根据我多年来的观察,很多人没有考虑到这个事实。他们倾向于设计一种适用于特定数据集的算法,并且无论数据集是本地缓存在堆栈上还是分配在堆上,他们都会使用它。
If you want true optimization, yes it might seem like code duplication, but to generalize it would be more efficient to have two variants of the same algorithm. One for stack operations, and the other for heap operations that are performed in iterative loops!
如果你想要真正的优化,是的,它可能看起来像代码重复,但概括地说,拥有相同算法的两个变体会更有效。一个用于堆栈操作,另一个用于在迭代循环中执行的堆操作!

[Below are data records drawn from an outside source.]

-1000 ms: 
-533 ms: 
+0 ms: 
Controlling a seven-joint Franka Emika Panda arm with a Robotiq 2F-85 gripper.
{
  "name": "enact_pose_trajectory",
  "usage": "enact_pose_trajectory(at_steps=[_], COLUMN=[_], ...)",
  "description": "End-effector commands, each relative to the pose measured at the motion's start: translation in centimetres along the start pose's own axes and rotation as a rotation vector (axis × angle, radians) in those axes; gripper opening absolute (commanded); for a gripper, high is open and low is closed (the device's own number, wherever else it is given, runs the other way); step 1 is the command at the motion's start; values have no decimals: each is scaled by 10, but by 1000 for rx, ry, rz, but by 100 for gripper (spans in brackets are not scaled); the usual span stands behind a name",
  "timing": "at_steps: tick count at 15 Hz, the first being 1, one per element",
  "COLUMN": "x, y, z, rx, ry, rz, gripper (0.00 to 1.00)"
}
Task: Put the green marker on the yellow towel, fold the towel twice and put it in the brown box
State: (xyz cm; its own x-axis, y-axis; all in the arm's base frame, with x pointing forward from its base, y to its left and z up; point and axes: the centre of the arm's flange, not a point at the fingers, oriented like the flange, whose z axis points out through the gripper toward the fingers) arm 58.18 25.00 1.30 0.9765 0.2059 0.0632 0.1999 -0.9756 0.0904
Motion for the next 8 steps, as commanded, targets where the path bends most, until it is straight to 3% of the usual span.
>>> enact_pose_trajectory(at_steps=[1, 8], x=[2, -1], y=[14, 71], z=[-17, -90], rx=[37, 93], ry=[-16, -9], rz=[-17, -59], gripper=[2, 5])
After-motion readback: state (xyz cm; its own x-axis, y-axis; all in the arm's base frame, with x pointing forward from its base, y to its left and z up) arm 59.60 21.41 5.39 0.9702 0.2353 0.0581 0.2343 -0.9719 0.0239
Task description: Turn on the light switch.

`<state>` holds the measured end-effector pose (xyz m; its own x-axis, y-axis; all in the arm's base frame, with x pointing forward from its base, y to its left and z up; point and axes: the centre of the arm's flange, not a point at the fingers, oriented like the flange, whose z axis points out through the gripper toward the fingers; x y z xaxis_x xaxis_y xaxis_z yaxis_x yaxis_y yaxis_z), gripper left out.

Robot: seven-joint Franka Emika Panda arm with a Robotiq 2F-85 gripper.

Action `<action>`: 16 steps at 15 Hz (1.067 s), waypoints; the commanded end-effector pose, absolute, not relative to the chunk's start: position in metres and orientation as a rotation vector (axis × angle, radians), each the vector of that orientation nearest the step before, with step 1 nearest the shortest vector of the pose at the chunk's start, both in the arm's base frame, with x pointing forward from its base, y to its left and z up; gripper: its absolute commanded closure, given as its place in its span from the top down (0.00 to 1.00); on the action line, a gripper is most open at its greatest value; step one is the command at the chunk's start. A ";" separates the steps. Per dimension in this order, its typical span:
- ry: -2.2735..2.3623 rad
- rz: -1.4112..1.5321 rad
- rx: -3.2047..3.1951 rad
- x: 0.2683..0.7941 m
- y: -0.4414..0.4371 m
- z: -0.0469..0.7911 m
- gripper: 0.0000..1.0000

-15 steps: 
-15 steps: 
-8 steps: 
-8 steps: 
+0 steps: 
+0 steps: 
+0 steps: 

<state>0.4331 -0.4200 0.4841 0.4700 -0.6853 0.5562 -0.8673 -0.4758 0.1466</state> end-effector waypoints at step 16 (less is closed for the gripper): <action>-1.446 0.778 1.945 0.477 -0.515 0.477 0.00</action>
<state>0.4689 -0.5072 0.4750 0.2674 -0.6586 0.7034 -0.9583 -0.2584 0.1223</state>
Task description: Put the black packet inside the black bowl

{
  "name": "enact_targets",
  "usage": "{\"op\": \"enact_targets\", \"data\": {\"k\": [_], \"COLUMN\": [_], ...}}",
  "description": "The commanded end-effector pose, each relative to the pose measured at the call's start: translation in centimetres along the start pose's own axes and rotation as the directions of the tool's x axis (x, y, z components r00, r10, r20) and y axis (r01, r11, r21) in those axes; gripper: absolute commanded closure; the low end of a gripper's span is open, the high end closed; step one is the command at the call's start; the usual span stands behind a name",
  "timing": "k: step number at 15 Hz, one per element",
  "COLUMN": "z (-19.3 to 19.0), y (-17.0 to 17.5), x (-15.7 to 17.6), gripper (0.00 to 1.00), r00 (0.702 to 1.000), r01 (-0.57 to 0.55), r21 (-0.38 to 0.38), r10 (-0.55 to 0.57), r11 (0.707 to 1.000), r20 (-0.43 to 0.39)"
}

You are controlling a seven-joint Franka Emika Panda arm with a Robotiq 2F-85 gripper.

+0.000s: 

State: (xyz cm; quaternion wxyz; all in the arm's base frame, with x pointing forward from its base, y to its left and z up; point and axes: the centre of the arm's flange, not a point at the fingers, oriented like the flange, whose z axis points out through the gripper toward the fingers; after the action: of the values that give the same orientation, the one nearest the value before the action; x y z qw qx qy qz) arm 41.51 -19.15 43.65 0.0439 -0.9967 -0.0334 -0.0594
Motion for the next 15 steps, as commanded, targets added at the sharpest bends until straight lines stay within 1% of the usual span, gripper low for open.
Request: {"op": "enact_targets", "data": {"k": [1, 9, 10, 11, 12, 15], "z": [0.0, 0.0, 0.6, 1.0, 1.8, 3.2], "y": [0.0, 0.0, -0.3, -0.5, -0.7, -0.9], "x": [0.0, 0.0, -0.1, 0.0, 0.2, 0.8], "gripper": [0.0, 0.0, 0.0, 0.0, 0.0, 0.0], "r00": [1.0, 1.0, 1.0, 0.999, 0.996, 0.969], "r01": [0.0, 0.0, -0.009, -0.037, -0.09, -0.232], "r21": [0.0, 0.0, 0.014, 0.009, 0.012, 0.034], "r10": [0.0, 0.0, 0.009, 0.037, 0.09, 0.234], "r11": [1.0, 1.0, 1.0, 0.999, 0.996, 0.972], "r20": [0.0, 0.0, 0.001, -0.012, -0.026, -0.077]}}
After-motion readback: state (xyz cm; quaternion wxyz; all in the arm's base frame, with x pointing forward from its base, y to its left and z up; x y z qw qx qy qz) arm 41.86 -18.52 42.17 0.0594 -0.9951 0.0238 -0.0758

Here's a pseudo example: Two simple structs, one algorithm.
这是一个伪示例:两个简单的结构,一个算法。
struct A {
int data;
A() : data{0}{}
A(int a) : data{a}{}
};
struct B {
int data;
B() : data{0}{}
A(int b) : data{b}{}
}
template<typename T>
void Foo( T& t ) {
// do something with t
}
// some looping operation: first stack then heap.
// stack data:
A dataSetA[10] = {};
B dataSetB[10] = {};
// For stack operations this is okay and efficient
for (int i = 0; i < 10; i++ ) {
Foo(dataSetA[i]);
Foo(dataSetB[i]);
}
// If the above two were on the heap then performing
// the same algorithm to both within the same loop
// will create that bottleneck
A* dataSetA = new [] A();
B* dataSetB = new [] B();
for ( int i = 0; i < 10; i++ ) {
Foo(dataSetA[i]); // dataSetA is on the heap here
Foo(dataSetB[i]); // dataSetB is on the heap here
} // this will be inefficient.
// To improve the efficiency above, put them into separate loops...
for (int i = 0; i < 10; i++ ) {
Foo(dataSetA[i]);
}
for (int i = 0; i < 10; i++ ) {
Foo(dataSetB[i]);
}
// This will be much more efficient than above.
// The code isn't perfect syntax, it's only psuedo code
// to illustrate a point.
This is what I was referring to by having separate implementations for stack variants versus heap variants. The algorithms themselves don't matter too much, it's the looping structures that you will use them in that do.
这就是我所指的堆栈变体与堆变体的单独实现。算法本身并不重要,重要的是您将在其中使用它们的循环结构。
回答by mathengineer
It may be old C++ and optimizations. On my computer I obtained almost the same speed:
它可能是旧的 C++ 和优化。在我的电脑上,我获得了几乎相同的速度:
One loop: 1.577 ms
一个循环:1.577 毫秒
Two loops: 1.507 ms
两个循环:1.507 毫秒
I run Visual Studio 2015 on an E5-1620 3.5 GHz processor with 16 GB RAM.
我在具有 16 GB RAM 的 E5-1620 3.5 GHz 处理器上运行 Visual Studio 2015。